Cloisonnism is a style of post-Impressionist painting with bold and flat forms separated by dark contours. The term was coined by critic Edouard Dujardin on the occasion of the Salon des Indépendants, in March 1888. Artists Émile Bernard, Louis Anquetin, Paul Gauguin, Paul Sérusier, and others started painting in this style in the late 19th century. The name evokes the technique of cloisonné, where wires (cloisons or "compartments") are soldered to the body of the piece, filled with powdered glass, and then fired. Many of the same painters also described their works as Synthetism, a closely related movement.

In The Yellow Christ (1889), often cited as a quintessential cloisonnist work, Gauguin reduced the image to areas of single colors separated by heavy black outlines. In such works he paid little attention to classical perspective and boldly eliminated subtle gradations of color — two of the most characteristic principles of post-Renaissance painting.

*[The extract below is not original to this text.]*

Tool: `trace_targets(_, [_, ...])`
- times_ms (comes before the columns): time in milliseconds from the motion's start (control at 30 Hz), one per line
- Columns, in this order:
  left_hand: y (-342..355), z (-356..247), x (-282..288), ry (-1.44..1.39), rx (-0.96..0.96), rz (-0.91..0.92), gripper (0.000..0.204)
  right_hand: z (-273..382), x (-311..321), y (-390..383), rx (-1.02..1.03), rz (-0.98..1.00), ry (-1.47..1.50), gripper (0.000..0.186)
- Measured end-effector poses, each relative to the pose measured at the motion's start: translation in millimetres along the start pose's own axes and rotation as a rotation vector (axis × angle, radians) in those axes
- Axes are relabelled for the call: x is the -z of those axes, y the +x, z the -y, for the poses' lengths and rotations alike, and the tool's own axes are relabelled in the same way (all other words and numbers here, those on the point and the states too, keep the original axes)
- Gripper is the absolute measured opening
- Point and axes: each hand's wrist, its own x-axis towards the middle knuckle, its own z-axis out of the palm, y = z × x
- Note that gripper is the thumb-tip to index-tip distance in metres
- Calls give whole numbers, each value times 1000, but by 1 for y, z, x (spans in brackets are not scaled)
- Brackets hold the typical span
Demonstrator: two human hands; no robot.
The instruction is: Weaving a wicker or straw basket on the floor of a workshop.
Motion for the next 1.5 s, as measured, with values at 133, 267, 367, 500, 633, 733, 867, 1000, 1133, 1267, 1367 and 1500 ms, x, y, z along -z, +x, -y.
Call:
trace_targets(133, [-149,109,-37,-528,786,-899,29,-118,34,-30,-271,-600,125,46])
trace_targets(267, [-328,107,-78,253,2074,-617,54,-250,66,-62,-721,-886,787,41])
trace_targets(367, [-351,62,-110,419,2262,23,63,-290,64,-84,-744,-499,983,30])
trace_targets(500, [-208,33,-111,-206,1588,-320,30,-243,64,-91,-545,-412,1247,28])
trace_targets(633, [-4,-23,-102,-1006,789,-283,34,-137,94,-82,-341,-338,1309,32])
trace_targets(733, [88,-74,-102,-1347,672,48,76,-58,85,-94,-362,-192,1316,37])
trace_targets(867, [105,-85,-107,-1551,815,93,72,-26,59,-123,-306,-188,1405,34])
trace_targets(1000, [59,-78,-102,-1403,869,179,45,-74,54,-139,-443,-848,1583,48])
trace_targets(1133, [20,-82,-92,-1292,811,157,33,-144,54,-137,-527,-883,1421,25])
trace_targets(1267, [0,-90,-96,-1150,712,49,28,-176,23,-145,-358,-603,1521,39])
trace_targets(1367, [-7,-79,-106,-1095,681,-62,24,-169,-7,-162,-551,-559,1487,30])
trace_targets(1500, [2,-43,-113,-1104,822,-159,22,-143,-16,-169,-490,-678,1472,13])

The cloisonnist separation of colors reflects an appreciation for discontinuity that is characteristic of Modernism.

Émile Bernard Self-portrait with portrait of Gauguin, dedicated to Vincent van Gogh. Bernard, 1888

Émile Bernard, Breton Women in the Meadow,  August 1888. Bernard exchanged this one with Gauguin who brought it to Arles in autumn 1888 when he joined Van Gogh, who was fond of this style. Van Gogh painted a copy in watercolor to inform his brother Theo about it.

Vincent van Gogh, Breton Women and Children, November 1888 (watercolor after Bernard).